**Problem to solve**
Each of the entries below needs to be given again exactly.

(Data items)
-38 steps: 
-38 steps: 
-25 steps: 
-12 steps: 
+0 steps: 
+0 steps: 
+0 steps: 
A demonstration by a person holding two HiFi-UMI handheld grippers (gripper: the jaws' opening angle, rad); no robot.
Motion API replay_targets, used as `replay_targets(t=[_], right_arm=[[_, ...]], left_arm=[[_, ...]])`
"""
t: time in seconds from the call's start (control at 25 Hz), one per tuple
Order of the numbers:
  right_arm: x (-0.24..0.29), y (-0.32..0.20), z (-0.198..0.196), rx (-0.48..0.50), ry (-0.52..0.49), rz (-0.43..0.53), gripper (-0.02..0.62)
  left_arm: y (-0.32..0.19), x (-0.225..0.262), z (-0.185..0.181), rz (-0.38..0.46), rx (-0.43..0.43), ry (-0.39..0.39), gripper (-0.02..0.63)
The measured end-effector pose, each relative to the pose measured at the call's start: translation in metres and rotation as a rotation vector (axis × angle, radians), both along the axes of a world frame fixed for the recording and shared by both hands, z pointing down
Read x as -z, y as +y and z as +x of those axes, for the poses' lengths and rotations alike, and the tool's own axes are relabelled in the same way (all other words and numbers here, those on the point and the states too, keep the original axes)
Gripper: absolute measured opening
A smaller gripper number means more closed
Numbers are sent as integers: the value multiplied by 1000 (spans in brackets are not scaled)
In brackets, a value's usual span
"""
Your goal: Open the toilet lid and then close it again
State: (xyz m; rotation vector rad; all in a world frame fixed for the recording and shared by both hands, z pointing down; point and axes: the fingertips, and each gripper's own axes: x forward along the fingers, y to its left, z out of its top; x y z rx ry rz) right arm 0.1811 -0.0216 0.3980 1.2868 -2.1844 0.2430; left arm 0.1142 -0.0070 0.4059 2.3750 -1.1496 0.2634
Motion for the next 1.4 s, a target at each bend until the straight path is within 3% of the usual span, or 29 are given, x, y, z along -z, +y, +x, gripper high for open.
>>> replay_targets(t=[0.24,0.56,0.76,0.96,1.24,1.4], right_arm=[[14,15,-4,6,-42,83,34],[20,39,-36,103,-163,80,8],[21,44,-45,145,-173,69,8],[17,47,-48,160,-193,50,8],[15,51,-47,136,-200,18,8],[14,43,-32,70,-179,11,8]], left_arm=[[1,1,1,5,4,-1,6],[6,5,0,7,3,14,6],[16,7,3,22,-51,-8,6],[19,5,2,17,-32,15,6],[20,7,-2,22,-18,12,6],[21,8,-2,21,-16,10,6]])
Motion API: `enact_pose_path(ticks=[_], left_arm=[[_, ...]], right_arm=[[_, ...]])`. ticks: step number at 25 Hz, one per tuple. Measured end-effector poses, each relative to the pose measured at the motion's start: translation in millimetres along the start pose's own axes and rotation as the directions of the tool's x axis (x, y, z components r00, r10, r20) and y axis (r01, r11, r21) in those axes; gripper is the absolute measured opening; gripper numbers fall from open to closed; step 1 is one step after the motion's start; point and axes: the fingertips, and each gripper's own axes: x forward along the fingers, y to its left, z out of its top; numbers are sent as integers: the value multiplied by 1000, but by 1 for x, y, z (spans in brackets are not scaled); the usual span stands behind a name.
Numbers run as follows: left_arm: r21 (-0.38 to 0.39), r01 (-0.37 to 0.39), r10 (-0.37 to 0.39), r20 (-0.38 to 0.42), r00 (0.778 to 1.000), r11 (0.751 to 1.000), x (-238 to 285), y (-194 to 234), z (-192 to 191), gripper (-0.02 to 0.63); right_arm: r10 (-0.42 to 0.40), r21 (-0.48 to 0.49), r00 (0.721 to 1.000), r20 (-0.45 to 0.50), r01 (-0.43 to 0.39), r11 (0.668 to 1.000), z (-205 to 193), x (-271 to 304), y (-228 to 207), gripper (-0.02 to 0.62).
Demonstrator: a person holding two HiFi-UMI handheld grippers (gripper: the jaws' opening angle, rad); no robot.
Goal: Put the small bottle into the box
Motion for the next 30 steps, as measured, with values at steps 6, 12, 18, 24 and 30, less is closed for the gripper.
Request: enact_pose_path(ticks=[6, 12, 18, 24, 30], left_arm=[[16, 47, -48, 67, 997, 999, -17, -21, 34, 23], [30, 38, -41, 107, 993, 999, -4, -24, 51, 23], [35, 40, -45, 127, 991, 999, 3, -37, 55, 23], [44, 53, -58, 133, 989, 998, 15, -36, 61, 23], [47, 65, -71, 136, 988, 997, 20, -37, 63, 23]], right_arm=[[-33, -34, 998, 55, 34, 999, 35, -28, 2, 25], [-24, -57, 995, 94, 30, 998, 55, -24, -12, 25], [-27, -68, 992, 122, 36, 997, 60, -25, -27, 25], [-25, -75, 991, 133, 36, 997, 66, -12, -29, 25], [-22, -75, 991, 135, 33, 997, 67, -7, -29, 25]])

**Solution to this exercise**
-38 steps: 
-38 steps: 
-25 steps: 
-12 steps: 
+0 steps: 
+0 steps: 
+0 steps: 
A demonstration by a person holding two HiFi-UMI handheld grippers (gripper: the jaws' opening angle, rad); no robot.
Motion API replay_targets, used as `replay_targets(t=[_], right_arm=[[_, ...]], left_arm=[[_, ...]])`
"""
t: time in seconds from the call's start (control at 25 Hz), one per tuple
Order of the numbers:
  right_arm: x (-0.24..0.29), y (-0.32..0.20), z (-0.198..0.196), rx (-0.48..0.50), ry (-0.52..0.49), rz (-0.43..0.53), gripper (-0.02..0.62)
  left_arm: y (-0.32..0.19), x (-0.225..0.262), z (-0.185..0.181), rz (-0.38..0.46), rx (-0.43..0.43), ry (-0.39..0.39), gripper (-0.02..0.63)
The measured end-effector pose, each relative to the pose measured at the call's start: translation in metres and rotation as a rotation vector (axis × angle, radians), both along the axes of a world frame fixed for the recording and shared by both hands, z pointing down
Read x as -z, y as +y and z as +x of those axes, for the poses' lengths and rotations alike, and the tool's own axes are relabelled in the same way (all other words and numbers here, those on the point and the states too, keep the original axes)
Gripper: absolute measured opening
A smaller gripper number means more closed
Numbers are sent as integers: the value multiplied by 1000 (spans in brackets are not scaled)
In brackets, a value's usual span
"""
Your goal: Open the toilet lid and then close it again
State: (xyz m; rotation vector rad; all in a world frame fixed for the recording and shared by both hands, z pointing down; point and axes: the fingertips, and each gripper's own axes: x forward along the fingers, y to its left, z out of its top; x y z rx ry rz) right arm 0.1811 -0.0216 0.3980 1.2868 -2.1844 0.2430; left arm 0.1142 -0.0070 0.4059 2.3750 -1.1496 0.2634
Motion for the next 1.4 s, a target at each bend until the straight path is within 3% of the usual span, or 29 are given, x, y, z along -z, +y, +x, gripper high for open.
>>> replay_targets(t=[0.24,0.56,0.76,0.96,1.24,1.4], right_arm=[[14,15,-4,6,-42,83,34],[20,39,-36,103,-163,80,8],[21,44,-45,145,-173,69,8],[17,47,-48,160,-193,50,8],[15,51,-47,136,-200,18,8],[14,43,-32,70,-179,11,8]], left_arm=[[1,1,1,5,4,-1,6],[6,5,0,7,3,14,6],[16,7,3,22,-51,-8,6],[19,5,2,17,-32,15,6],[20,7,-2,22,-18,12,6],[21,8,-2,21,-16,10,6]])
Motion API: `enact_pose_path(ticks=[_], left_arm=[[_, ...]], right_arm=[[_, ...]])`. ticks: step number at 25 Hz, one per tuple. Measured end-effector poses, each relative to the pose measured at the motion's start: translation in millimetres along the start pose's own axes and rotation as the directions of the tool's x axis (x, y, z components r00, r10, r20) and y axis (r01, r11, r21) in those axes; gripper is the absolute measured opening; gripper numbers fall from open to closed; step 1 is one step after the motion's start; point and axes: the fingertips, and each gripper's own axes: x forward along the fingers, y to its left, z out of its top; numbers are sent as integers: the value multiplied by 1000, but by 1 for x, y, z (spans in brackets are not scaled); the usual span stands behind a name.
Numbers run as follows: left_arm: r21 (-0.38 to 0.39), r01 (-0.37 to 0.39), r10 (-0.37 to 0.39), r20 (-0.38 to 0.42), r00 (0.778 to 1.000), r11 (0.751 to 1.000), x (-238 to 285), y (-194 to 234), z (-192 to 191), gripper (-0.02 to 0.63); right_arm: r10 (-0.42 to 0.40), r21 (-0.48 to 0.49), r00 (0.721 to 1.000), r20 (-0.45 to 0.50), r01 (-0.43 to 0.39), r11 (0.668 to 1.000), z (-205 to 193), x (-271 to 304), y (-228 to 207), gripper (-0.02 to 0.62).
Demonstrator: a person holding two HiFi-UMI handheld grippers (gripper: the jaws' opening angle, rad); no robot.
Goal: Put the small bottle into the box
Motion for the next 30 steps, as measured, with values at steps 6, 12, 18, 24 and 30, less is closed for the gripper.
Request: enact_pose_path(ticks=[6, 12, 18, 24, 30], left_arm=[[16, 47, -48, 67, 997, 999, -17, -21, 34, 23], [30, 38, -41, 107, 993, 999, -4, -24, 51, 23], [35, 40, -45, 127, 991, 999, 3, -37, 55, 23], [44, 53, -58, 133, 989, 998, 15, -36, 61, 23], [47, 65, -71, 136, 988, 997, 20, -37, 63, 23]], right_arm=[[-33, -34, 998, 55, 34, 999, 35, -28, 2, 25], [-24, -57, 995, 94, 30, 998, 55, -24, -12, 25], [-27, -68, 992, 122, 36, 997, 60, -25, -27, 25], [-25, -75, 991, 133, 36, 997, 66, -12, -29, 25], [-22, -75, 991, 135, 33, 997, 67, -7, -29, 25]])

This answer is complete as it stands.